Harry's brain took a moment to place the familiar words... "Hey, that's a Tolkien quote! Gandalf says that!"
"Theoden, actually," said Dumbledore.
"You're Muggleborn?" Harry said in shock.
"I'm afraid not," said Dumbledore, smiling again. "I was born seventy years before that book was published, dear child. But it seems that my Muggleborn students tend to think alike in certain ways. I have accumulated no fewer than twenty copies of The Lord of the Rings and three sets of Tolkien's entire collected works, and I treasure every one of them." Dumbledore drew his wand and held it up and struck a pose. "You cannot pass! How does that look?"
"Ah," Harry said in something approaching complete brain shutdown, "I think you're missing a Balrog." And the pink pajamas and squashed mushroom hat were not helping in the slightest.
edited 12th May '10 11:18:59 AM by RawPower
No love for this fic?
Well, just a little spoiler to give you an idea of how smarter and more interesting this Voldemort is. Do you know where he put one of his horcruxes? In the freaking golden plake that's on the Pioneer SPACECRAFT, which has already left the Solar System and is travelling through INTERSTELLAR SPACE. Can I say Only the Author Can Save Them Now, and HARRY IS ONLY AT HIS FIRST WEEK AT HOGWARTS???? I mean, even supposing someone can pull an Accio, and supposing that accio WORKS over such a distance, then how long until it comes back, and will it fall like a meteorite on the head of the caster?
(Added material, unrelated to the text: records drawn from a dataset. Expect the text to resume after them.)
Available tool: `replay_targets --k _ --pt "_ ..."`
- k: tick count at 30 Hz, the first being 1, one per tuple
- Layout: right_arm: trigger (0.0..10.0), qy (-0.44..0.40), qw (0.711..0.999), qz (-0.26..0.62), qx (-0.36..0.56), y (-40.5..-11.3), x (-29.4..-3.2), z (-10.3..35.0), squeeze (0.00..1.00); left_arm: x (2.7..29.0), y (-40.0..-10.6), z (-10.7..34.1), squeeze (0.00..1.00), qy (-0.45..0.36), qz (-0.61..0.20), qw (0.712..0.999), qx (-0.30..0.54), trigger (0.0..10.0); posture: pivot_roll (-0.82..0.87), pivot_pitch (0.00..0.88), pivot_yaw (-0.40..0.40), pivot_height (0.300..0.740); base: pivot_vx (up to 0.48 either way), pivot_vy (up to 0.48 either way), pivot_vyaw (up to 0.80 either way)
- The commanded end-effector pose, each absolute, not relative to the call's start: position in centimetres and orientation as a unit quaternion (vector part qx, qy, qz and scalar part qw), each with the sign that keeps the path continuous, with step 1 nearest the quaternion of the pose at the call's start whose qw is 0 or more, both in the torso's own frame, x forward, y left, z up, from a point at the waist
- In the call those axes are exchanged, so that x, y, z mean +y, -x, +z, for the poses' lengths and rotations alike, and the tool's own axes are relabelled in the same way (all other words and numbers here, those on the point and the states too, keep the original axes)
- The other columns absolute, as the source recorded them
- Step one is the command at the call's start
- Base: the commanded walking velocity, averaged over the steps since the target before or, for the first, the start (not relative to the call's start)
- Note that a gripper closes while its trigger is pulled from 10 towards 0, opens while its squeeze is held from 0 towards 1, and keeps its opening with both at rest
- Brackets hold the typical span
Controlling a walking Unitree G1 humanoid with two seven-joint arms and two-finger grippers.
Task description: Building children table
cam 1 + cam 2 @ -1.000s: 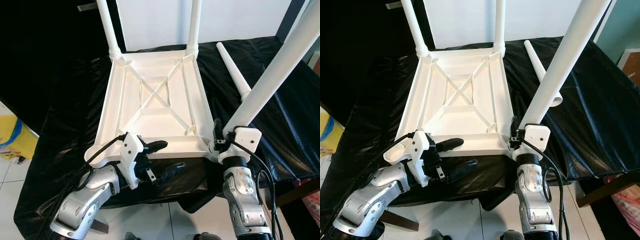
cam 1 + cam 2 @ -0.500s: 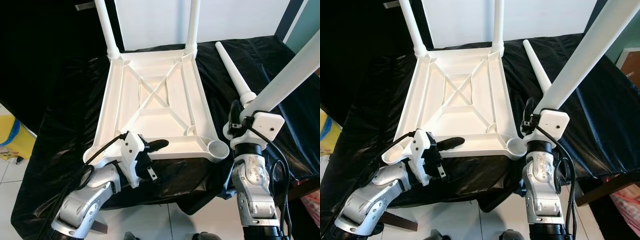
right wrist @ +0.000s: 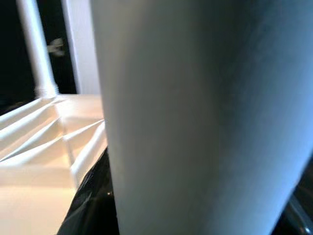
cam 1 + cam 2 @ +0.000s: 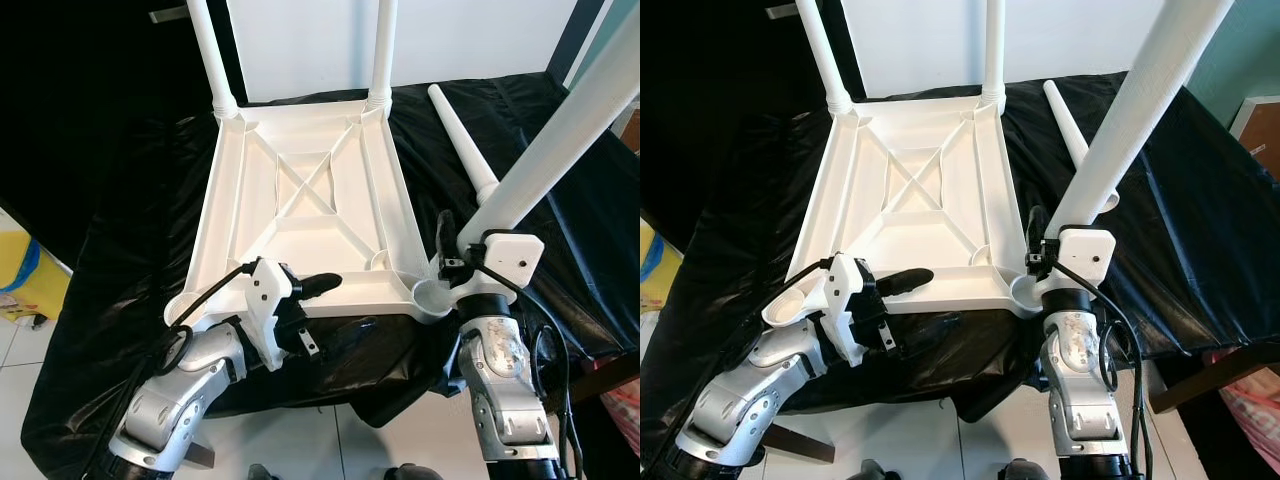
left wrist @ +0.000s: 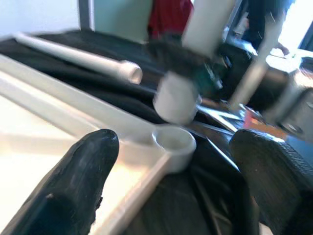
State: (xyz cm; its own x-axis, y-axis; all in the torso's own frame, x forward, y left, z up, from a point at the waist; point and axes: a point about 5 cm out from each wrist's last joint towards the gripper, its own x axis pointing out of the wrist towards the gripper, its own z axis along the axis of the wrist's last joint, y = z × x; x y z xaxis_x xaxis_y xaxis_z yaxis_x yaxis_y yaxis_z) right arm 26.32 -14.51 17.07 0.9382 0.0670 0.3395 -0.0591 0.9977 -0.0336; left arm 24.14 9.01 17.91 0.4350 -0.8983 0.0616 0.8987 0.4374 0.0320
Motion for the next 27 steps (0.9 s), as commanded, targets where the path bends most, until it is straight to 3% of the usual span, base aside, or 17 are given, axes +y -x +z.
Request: replay_targets --k 1,2,12,13,14,15,23,27 --pt "10.0 0.007 0.984 0.052 -0.170 -26.5 -14.3 17.2 0.00 9.1 -24.5 18.2 0.00 0.005 -0.523 0.852 -0.043 10.0 -0.08 0.085 0.033 0.740 0.000 0.000 0.00" --pt "10.0 0.018 0.983 0.077 -0.164 -26.7 -14.6 17.3 0.00 8.6 -24.9 19.0 1.00 0.016 -0.538 0.841 -0.054 10.0 -0.08 0.083 0.030 0.740 0.000 0.000 0.00" --pt "10.0 0.035 0.980 0.133 -0.145 -27.3 -14.8 17.3 0.00 7.7 -25.6 20.1 1.00 0.015 -0.562 0.824 -0.070 10.0 -0.09 0.080 0.031 0.740 0.000 0.000 0.00" --pt "10.0 0.042 0.974 0.179 -0.132 -27.6 -14.8 17.6 0.00 7.1 -26.0 20.7 0.17 0.005 -0.576 0.813 -0.080 10.0 -0.10 0.077 0.031 0.740 0.000 0.000 0.00" --pt "10.0 0.042 0.974 0.179 -0.132 -27.6 -14.8 17.6 0.00 7.1 -26.0 20.7 0.17 0.005 -0.576 0.813 -0.080 10.0 -0.10 0.077 0.031 0.740 0.000 0.000 0.00" --pt "10.0 0.048 0.966 0.226 -0.119 -28.0 -14.9 17.9 0.00 6.3 -26.1 21.2 0.00 -0.005 -0.591 0.802 -0.088 10.0 -0.10 0.078 0.031 0.740 0.000 0.000 0.00" --pt "10.0 0.069 0.924 0.369 -0.079 -28.4 -15.0 18.9 0.00 4.6 -25.8 22.4 0.00 -0.040 -0.638 0.762 -0.106 10.0 -0.10 0.086 0.023 0.740 0.000 0.000 0.00" --pt "10.0 0.084 0.904 0.415 -0.054 -28.2 -15.2 18.7 0.00 4.6 -26.4 23.2 0.00 -0.044 -0.641 0.758 -0.115 10.0 -0.09 0.086 0.015 0.740 0.000 0.000 0.00"
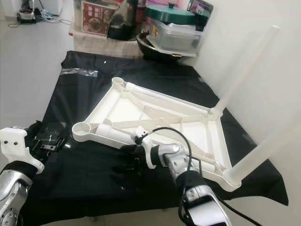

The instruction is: Building children table

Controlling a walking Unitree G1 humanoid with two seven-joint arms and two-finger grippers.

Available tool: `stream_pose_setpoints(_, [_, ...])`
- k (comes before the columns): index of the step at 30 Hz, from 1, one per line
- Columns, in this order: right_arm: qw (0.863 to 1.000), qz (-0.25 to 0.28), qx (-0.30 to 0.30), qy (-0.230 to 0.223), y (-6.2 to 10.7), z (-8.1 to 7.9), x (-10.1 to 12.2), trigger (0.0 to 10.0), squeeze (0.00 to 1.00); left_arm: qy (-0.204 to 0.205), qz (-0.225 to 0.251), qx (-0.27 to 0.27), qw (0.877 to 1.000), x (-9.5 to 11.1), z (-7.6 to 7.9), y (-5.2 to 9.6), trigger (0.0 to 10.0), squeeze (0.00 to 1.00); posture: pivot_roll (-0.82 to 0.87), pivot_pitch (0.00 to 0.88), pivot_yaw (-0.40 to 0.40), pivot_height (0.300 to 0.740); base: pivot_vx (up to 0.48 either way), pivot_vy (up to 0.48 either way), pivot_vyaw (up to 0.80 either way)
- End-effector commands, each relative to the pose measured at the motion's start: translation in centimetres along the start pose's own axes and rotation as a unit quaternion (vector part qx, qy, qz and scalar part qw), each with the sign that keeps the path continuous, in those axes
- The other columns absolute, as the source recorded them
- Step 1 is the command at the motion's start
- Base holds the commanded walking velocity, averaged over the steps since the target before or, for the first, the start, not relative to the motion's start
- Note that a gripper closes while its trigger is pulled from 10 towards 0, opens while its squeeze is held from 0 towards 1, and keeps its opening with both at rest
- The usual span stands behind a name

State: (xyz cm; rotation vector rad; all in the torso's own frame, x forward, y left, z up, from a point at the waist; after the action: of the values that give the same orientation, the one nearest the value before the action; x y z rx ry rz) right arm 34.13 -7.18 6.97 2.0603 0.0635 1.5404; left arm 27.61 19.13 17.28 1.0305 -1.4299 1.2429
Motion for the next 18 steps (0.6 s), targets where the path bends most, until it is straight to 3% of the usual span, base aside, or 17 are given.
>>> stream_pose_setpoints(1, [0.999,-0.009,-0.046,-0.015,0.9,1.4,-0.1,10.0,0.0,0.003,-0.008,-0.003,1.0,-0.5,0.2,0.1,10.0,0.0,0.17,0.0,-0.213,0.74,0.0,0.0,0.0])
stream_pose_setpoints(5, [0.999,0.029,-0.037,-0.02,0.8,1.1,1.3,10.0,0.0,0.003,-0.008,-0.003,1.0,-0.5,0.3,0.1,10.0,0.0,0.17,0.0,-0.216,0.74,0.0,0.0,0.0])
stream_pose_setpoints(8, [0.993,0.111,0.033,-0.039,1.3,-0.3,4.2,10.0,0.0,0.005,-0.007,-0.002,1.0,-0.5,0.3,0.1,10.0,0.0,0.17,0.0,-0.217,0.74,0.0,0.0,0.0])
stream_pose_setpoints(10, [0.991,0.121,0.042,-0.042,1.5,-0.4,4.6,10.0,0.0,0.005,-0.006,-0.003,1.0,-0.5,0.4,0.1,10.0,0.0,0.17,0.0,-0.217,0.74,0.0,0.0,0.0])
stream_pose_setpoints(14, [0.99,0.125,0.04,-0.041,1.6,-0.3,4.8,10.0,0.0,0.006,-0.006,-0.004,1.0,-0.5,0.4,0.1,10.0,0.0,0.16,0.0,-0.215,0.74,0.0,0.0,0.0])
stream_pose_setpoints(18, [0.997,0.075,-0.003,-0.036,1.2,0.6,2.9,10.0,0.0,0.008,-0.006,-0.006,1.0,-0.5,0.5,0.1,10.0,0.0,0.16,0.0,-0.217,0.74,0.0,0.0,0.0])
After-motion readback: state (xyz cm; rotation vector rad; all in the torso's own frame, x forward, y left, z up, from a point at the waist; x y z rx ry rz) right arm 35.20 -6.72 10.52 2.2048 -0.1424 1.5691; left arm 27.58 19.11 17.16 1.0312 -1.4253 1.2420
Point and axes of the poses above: a point about 5 cm out from each wrist's last joint towards the gripper, its own y axis pointing back from the gripper into the wrist, its own x axis along the axis of the wrist's last joint, z = x × y, the point moved 4 cm from there along -y, pointing out of the wrist towards the gripper, and after that the axes turned 4 degrees about -y, right-handed, at the moved point
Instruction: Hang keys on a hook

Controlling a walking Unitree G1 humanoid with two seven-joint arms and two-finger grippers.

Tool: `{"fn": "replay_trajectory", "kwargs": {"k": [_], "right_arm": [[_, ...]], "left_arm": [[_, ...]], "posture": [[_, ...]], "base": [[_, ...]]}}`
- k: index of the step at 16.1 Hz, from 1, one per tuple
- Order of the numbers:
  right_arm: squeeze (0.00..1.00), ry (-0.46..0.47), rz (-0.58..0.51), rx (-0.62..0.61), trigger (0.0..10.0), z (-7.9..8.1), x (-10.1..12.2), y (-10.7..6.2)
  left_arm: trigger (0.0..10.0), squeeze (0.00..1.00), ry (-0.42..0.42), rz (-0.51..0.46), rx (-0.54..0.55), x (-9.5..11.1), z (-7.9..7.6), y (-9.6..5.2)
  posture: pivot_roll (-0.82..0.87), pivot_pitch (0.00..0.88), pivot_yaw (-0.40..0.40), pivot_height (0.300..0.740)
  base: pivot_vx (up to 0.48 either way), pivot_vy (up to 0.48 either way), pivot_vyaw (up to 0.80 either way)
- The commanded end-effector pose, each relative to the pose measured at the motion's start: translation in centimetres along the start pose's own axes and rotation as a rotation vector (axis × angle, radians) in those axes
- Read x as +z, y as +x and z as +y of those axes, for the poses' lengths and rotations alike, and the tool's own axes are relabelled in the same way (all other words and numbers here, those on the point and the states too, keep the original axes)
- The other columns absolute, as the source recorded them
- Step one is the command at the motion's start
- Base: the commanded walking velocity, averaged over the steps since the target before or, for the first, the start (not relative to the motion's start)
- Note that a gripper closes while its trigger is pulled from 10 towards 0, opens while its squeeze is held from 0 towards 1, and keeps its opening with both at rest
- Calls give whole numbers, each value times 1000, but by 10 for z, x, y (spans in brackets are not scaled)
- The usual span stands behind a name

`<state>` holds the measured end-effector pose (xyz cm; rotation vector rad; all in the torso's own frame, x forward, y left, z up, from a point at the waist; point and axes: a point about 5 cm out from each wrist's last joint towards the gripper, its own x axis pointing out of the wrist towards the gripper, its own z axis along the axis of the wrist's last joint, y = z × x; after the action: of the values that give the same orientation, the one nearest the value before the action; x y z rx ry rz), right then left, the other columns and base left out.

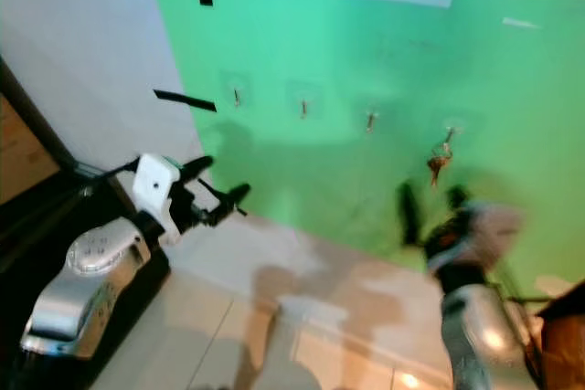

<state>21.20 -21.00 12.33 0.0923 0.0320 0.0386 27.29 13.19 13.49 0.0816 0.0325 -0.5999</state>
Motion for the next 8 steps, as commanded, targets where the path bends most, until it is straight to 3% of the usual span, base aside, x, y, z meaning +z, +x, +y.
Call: {"fn": "replay_trajectory", "kwargs": {"k": [1,4,8], "right_arm": [[1000,-52,-3,106,10000,20,-2,6],[1000,-28,-7,141,10000,46,-4,10],[1000,77,75,162,10000,56,-15,11]], "left_arm": [[10000,0,27,-6,73,1,7,-7],[10000,0,51,31,112,-9,7,-8],[10000,0,48,45,164,-14,6,-7]], "posture": [[-74,0,71,740],[-111,0,92,740],[-94,0,78,740]], "base": [[0,0,800],[0,0,800],[0,0,800]]}}
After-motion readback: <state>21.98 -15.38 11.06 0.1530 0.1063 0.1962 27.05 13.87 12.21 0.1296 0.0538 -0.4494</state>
More importantly, I have just invented the Harry Potter equivalent of the Moon Hook: Yell Accio Moon, see your body risethrough the sky in its direction, cancel it in time, rinse and repeat. You are now like Spider-Man, except you can use the freaking MOON instead of buildings, a certain advantage in places that aren't New York City. Does it beat a broom? Depends.
edited 14th May '10 6:48:41 AM by RawPower
I'm sorry, Harry Potter is not the protagonist of this fic. Agatha Clay is. Do I need any more proof than this?
Edit: I spoke too soon. I know the rest of the Lehrer song mentioned. It's probably a good thing Harry doesn't.
edited 14th May '10 2:41:22 PM by Yej
^ I didn't know about this song. It's a Crowning Moment Of Funny. And yeah, it's better if Harry doesn't find out.
How come this isn't insanely popular? It's even more hilarious than the Puppet Pals. Harry logic bombs the Sorting Hat, for crying out loud!
Edit: Is there a trope for a continuous Crowning Moment Of Funny?
Hat: Yes, you are. You really, really are.
edited 16th May '10 6:06:19 AM by Yej
When you finish it, go read Three Worlds Collide. It'll blow your mind.
But I guess this fic is awesome to people who can share rational!Harry's mindset, i.e. not everyone.
I haven't read it, but I'm already feeling Hype Backlash because, you know, logic and magic should never ever ever mix.
Jojos Bizarre Adventure. Full stop.
Oh, and Code Geass.
Well, listen, Magic A Is Magic A. Except in the Potter verse, it does not WORK, which drives rational!Potter to despair. Hilarity Ensues.
Now I want to write a story in which a character in a hyper-rationalist story becomes a romantic-era hero.
You mean Byronic Hero versus Rationalist Setting, or Science Hero versus World of Ham?
Byronic Hero vs rationalist setting. I genuinely think that could be interesting, an individualist hero going on about intuition, and disrupting a collectivist logical society, through charisma and magic.